(Collected data entries)

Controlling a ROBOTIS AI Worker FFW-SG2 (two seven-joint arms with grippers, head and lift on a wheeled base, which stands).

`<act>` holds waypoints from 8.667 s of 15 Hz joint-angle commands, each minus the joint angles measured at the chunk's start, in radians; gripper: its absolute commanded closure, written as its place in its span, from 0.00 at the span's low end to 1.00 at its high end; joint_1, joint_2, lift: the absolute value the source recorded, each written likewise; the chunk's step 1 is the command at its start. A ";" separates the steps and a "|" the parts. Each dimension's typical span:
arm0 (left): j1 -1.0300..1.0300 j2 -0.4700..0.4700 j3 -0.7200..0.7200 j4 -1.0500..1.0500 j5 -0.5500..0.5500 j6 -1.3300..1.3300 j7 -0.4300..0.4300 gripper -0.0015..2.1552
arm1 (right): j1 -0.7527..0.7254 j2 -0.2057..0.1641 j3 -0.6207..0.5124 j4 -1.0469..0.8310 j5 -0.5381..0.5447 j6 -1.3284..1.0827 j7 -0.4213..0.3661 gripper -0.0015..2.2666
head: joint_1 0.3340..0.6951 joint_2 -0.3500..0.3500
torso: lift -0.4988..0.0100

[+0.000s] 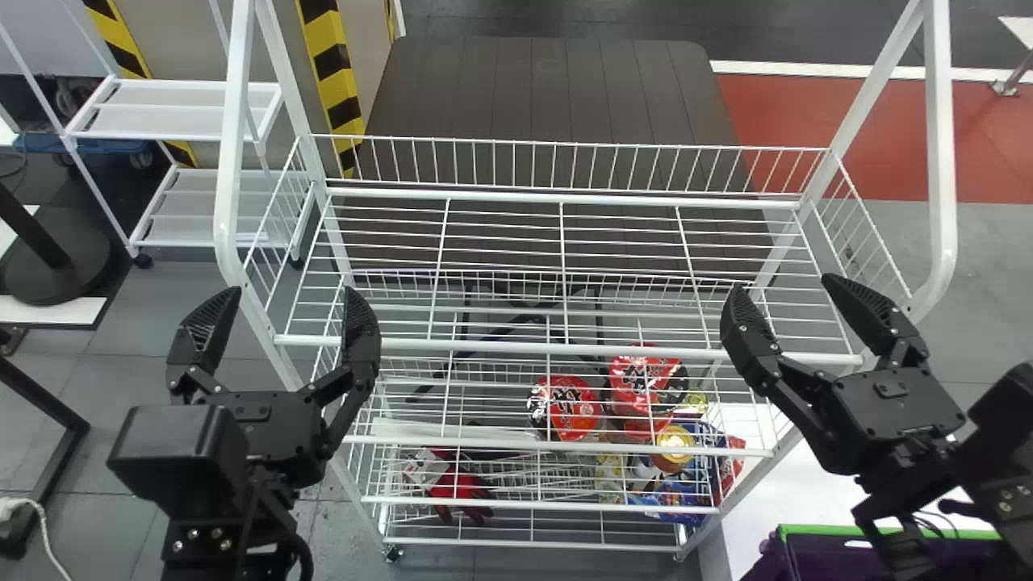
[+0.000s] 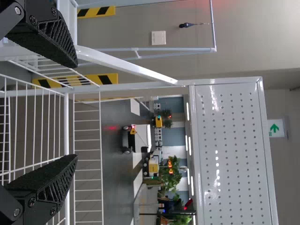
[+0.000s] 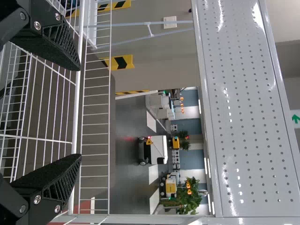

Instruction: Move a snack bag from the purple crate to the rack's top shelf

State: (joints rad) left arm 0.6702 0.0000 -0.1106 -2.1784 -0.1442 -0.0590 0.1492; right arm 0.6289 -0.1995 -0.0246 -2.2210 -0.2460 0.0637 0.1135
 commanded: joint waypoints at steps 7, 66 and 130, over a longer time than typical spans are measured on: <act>0.009 -0.003 0.000 -0.004 0.003 -0.012 -0.014 0.07 | 0.002 -0.001 -0.002 -0.002 -0.002 0.000 0.002 0.08 | 1.00 0.47 | 0.98; 0.003 -0.003 0.014 0.009 0.029 -0.021 -0.019 0.07 | 0.029 0.006 -0.018 0.037 -0.021 -0.077 0.025 0.08 | 1.00 0.47 | 0.57; 0.032 -0.003 0.020 0.029 0.034 -0.107 0.009 0.07 | 0.048 -0.009 -0.058 0.003 -0.068 -0.009 0.006 0.09 | 1.00 0.44 | 0.07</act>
State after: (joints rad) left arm 0.7019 0.0000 -0.0906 -2.1501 -0.1104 -0.1663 0.1580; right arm 0.6743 -0.2088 -0.0773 -2.1986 -0.3070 0.0112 0.1223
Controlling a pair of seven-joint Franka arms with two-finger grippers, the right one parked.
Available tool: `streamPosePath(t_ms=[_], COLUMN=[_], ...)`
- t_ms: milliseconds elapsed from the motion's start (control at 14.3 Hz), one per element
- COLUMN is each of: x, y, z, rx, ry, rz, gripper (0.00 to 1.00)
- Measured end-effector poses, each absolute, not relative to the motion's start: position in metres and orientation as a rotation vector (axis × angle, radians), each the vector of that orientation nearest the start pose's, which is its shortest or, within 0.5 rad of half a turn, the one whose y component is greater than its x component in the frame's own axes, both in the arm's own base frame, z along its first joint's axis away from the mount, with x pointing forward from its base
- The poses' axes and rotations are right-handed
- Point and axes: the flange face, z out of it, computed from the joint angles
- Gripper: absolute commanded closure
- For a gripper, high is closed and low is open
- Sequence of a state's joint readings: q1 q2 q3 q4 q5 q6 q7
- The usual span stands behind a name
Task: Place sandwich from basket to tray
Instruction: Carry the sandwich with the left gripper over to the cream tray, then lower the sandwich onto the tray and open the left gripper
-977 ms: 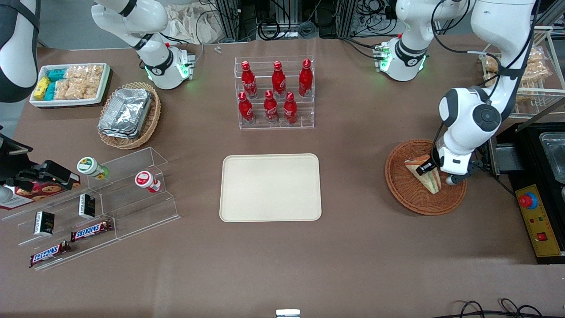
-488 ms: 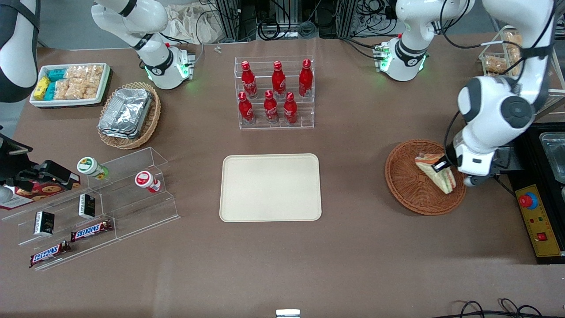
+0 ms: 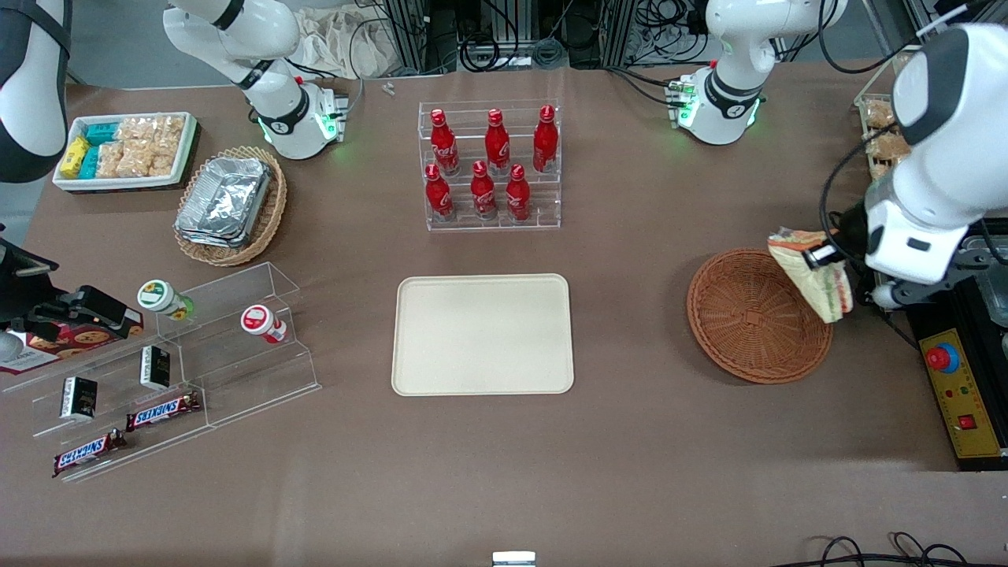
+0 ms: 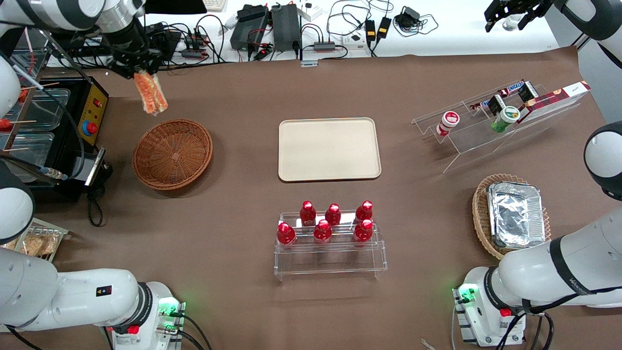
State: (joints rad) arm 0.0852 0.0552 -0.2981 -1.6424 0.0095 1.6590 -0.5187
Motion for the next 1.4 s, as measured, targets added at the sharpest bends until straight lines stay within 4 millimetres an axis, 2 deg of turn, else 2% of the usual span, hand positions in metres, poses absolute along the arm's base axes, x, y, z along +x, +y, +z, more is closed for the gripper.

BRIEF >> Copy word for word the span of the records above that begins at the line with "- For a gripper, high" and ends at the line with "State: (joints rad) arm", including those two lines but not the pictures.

RESPONSE TO THIS TASK >>
- For a gripper, high is closed and low is open
- Sequence of a state's joint readings: q1 q2 q3 q4 q5 q6 q7
- The usual span stands behind a name
Task: Place sandwich from basket to tray
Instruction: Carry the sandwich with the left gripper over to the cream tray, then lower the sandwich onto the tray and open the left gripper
-977 ms: 
-488 ms: 
+0 ms: 
+0 ms: 
State: (joints rad) arm 0.0852 0.0552 -0.2981 -1.6424 0.0095 1.6590 -0.5187

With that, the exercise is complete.